Among the entries that follow, find every line with the word "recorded" and copy it.

(DATA RECORDS begins)

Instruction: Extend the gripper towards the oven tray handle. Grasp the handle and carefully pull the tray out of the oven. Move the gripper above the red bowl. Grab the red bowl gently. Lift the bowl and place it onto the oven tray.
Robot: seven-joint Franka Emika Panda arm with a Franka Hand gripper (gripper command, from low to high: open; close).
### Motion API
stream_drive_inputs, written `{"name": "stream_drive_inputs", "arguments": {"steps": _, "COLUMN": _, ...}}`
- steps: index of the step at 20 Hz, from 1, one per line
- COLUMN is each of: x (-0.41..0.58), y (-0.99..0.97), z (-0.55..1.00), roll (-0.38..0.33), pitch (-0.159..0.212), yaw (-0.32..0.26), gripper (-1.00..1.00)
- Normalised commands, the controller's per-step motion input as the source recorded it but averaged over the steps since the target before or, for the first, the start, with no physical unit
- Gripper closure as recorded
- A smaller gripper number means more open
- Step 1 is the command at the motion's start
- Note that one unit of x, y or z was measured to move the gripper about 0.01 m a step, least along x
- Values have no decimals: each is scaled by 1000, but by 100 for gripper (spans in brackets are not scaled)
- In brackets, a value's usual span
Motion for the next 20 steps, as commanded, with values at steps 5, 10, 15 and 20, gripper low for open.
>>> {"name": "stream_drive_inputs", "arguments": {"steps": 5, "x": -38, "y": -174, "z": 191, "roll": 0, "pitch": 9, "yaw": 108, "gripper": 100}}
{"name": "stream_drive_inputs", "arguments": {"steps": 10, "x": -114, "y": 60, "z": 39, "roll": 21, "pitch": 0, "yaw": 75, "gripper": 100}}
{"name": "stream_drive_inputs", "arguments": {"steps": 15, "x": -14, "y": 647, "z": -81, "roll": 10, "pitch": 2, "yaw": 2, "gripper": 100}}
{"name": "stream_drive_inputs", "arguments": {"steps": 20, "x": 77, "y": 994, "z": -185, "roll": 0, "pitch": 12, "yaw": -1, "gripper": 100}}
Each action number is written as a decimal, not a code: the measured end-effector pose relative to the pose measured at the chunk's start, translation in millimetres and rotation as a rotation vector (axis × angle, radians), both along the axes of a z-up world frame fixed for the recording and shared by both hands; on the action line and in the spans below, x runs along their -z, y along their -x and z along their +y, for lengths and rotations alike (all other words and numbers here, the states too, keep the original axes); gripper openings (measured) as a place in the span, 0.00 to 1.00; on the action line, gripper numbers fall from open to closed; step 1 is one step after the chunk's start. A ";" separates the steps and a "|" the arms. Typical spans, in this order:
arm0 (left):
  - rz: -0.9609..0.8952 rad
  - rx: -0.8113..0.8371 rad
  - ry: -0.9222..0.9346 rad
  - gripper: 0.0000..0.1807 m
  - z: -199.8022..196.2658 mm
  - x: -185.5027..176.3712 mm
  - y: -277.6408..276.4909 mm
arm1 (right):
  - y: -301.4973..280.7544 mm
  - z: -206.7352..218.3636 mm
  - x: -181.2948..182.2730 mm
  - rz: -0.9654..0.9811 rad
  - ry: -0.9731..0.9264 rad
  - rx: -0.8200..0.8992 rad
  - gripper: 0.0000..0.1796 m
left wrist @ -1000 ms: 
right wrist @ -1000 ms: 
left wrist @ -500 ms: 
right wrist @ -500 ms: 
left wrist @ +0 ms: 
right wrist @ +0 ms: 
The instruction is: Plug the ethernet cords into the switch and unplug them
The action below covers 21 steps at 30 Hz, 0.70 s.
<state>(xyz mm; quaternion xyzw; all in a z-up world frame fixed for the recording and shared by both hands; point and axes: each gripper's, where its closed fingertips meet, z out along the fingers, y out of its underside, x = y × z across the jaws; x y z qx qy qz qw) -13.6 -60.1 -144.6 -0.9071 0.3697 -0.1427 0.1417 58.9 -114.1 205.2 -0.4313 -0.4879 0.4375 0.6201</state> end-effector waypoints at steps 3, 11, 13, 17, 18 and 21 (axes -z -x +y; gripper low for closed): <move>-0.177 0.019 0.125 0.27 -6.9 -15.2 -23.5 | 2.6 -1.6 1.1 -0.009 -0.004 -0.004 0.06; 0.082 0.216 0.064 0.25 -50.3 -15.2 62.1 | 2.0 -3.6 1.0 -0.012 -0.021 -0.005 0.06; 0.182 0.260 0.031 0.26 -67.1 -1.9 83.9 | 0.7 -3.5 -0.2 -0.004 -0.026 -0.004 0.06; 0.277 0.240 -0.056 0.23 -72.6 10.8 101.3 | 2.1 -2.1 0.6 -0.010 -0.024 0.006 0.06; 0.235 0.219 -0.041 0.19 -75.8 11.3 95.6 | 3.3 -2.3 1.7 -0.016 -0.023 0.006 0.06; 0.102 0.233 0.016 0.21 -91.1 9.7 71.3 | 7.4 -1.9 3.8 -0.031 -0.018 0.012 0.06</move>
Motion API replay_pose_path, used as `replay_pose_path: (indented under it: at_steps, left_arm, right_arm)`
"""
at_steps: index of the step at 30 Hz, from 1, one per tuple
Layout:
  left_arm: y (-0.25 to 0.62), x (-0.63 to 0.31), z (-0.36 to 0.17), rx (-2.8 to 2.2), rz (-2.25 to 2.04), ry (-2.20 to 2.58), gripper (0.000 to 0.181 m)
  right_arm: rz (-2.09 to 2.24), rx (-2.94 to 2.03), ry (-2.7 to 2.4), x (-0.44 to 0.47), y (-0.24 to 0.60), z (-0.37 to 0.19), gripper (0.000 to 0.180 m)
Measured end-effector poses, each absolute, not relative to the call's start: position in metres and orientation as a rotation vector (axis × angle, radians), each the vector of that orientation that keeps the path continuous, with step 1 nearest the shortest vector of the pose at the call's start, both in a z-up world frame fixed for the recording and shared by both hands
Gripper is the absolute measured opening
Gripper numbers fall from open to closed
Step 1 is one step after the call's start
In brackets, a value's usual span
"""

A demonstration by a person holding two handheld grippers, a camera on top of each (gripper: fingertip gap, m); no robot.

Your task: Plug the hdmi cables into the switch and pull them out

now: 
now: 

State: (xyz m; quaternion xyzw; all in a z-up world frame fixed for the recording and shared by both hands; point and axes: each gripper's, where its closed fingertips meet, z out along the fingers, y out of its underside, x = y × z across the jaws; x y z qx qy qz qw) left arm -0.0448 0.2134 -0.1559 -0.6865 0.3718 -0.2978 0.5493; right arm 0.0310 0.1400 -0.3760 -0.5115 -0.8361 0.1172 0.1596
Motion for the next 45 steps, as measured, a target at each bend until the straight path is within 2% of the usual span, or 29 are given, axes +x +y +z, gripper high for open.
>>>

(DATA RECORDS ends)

**RESPONSE TO THIS TASK:**
- Normalised commands, the controller's per-step motion input as the source recorded it but averaged over the steps since the target before or, for the first, the start, with no physical unit
- Gripper closure as recorded

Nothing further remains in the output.